DATA SECTION —
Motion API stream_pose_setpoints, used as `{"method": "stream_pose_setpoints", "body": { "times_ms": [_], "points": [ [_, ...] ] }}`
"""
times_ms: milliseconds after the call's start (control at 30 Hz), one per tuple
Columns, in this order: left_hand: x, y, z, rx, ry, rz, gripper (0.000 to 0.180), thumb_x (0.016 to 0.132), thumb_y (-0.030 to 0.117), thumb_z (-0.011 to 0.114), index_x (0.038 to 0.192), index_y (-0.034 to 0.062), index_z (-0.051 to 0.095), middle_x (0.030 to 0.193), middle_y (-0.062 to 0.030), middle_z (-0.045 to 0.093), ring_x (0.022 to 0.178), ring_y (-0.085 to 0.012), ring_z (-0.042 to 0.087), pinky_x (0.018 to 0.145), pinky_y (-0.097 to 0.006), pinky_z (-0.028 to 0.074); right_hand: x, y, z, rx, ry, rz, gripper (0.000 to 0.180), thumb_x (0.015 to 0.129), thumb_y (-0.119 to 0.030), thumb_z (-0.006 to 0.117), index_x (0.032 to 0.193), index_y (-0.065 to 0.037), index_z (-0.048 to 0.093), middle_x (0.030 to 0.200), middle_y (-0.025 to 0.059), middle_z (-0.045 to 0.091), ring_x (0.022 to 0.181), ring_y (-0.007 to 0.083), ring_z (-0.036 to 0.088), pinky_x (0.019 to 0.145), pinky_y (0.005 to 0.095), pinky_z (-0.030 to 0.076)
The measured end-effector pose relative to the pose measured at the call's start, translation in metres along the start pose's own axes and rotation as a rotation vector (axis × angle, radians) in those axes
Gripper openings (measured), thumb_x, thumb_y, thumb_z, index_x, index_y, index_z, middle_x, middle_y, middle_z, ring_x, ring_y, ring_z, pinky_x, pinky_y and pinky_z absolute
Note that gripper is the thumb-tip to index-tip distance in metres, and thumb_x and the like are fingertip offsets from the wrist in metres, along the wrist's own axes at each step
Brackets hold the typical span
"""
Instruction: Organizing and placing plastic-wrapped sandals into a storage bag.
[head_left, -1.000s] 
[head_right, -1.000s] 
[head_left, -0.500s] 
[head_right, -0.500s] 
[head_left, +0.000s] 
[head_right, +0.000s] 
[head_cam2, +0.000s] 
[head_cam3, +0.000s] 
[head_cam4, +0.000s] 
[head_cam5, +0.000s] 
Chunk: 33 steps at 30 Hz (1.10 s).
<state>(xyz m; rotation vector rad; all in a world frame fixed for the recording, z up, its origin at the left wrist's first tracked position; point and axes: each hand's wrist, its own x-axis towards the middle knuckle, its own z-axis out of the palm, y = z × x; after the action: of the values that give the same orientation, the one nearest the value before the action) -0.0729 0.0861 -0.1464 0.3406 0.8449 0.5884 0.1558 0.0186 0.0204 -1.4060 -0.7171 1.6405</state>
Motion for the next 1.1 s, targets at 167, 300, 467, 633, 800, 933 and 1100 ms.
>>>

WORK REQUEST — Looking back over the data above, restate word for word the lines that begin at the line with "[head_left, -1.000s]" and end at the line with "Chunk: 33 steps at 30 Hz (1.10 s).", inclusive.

TASK RESPONSE —
[head_left, -1.000s] 
[head_right, -1.000s] 
[head_left, -0.500s] 
[head_right, -0.500s] 
[head_left, +0.000s] 
[head_right, +0.000s] 
[head_cam2, +0.000s] 
[head_cam3, +0.000s] 
[head_cam4, +0.000s] 
[head_cam5, +0.000s] 
Chunk: 33 steps at 30 Hz (1.10 s).

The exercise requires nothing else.